Liberdade e responsabilidade


- Texto de Arthur Golgo

Sempre que você quiser saber se alguém que diz defender a liberdade realmente defende a liberdade, você só precisa verificar se essa pessoa defende a dissociação entre liberdade e responsabilidade. Sempre que isso acontecer, você estará diante de um fascista travestido de libertário. 

A dissociação entre liberdade e responsabilidade é o fato de alguém não ser responsabilizado por suas decisões ou por seus atos ou de alguém ser responsabilizado pelas decisões ou pelos atos de terceiros. 

Se alguém defende a liberdade de usar drogas recreativas, mas considera justo que o estado de intoxicação seja uma atenuante no caso de cometer algum crime ou mesmo algum acidente com vítimas, então esse alguém não é um libertário, é um fascista travestido de libertário. 

Se alguém defende a liberdade de se proteger dos riscos trazidos pelo uso de drogas recreativas por terceiros, mas considera justo não proteger nem regulamentar a liberdade destes terceiros de usar drogas sem prejudicar ninguém, então esse alguém não é um libertário, é um fascista travestido de libertário. 

Se alguém defende a liberdade de fazer sexo quando, como e com quem bem entender, mas considera justo assassinar o inocente gerado em uma de suas relações sexuais, então esse alguém não é um libertário, é um fascista travestido de libertário. 

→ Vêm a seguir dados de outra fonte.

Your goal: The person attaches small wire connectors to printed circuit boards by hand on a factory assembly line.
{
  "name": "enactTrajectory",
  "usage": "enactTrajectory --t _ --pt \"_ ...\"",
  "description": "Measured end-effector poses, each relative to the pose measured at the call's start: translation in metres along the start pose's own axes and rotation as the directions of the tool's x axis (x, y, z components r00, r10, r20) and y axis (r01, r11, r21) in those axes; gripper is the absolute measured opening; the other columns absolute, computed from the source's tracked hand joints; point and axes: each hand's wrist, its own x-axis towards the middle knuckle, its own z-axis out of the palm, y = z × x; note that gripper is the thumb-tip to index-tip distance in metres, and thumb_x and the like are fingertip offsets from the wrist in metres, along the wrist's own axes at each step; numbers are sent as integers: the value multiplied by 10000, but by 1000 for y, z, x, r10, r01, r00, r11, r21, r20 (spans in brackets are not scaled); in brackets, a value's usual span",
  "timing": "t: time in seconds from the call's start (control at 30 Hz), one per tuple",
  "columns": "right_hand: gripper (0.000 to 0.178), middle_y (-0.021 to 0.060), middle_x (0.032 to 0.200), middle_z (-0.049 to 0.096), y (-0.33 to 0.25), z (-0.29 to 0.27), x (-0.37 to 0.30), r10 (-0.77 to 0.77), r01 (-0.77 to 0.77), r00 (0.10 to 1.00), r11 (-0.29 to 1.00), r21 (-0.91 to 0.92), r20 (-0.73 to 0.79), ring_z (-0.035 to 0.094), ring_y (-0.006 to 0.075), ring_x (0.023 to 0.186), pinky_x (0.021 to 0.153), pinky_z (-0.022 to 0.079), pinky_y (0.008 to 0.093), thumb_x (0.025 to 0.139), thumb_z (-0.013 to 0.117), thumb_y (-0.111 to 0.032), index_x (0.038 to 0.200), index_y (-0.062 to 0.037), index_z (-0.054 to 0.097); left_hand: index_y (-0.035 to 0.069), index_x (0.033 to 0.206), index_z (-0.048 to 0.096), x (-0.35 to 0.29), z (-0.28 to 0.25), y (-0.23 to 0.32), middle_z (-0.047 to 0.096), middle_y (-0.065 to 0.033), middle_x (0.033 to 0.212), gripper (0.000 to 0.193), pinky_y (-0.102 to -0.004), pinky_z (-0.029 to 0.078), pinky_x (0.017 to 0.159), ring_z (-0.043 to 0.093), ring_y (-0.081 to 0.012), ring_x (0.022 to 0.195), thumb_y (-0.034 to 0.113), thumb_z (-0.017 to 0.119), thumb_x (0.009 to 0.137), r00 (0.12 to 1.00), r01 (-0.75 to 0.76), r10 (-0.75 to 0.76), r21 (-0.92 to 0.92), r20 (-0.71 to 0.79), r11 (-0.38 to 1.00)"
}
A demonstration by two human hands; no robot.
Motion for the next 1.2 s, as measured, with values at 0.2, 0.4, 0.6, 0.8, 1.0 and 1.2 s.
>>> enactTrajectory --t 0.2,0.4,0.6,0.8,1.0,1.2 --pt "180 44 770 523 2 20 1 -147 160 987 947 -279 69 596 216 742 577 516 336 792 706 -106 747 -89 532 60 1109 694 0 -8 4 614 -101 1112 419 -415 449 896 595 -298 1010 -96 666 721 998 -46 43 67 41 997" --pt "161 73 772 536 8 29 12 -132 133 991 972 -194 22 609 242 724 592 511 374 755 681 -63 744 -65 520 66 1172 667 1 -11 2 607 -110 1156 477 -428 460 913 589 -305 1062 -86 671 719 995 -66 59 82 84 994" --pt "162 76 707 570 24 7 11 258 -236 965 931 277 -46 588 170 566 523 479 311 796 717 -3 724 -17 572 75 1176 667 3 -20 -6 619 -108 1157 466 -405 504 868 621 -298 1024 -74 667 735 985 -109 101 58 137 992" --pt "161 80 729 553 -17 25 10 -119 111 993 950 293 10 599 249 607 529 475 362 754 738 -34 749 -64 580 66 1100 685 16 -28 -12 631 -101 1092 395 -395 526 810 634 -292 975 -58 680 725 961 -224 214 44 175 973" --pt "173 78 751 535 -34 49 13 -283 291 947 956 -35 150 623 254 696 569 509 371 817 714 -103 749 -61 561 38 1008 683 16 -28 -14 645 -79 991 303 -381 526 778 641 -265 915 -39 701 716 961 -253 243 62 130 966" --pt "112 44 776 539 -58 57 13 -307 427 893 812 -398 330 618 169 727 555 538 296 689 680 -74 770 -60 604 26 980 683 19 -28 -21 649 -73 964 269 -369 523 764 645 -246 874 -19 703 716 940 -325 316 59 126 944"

Se alguém defende a liberdade de acesso universal a universidades, empresas ou cargos públicos, mas considera justo que pessoas que se capacitaram mais sejam alijadas das vagas em benefício de pessoas que se capacitaram menos, então esse alguém não é um libertário, é um fascista travestido de libertário. 

Se alguém defende a liberdade de fazer greve, mas considera justo que o patrão seja obrigado a garantir os empregos e pagar os salários dos grevistas, então esse alguém não é um libertário, é um fascista travestido de libertário. 

Se alguém defende a liberdade de cobrar o preço que quiser por seu produto ou serviço, mas considera justo recorrer à proteção do Estado para impedir que um concorrente que ofereça um produto melhor ou mais barato domine o seu mercado, então esse alguém não é um libertário, é um fascista travestido de libertário. 

A lista é imensa. Há muita gente por aí que diz que defende a liberdade, mas que só defende a liberdade que lhe interessa, ou de quem lhe interessa, seja por motivos políticos, econômicos, religiosos ou outros. Fique atento: estas pessoas (ou grupos) são fascistas travestidos de libertários. Eles podem parecer defender uma liberdade que lhe é cara hoje, mas vão tomar a sua liberdade amanhã.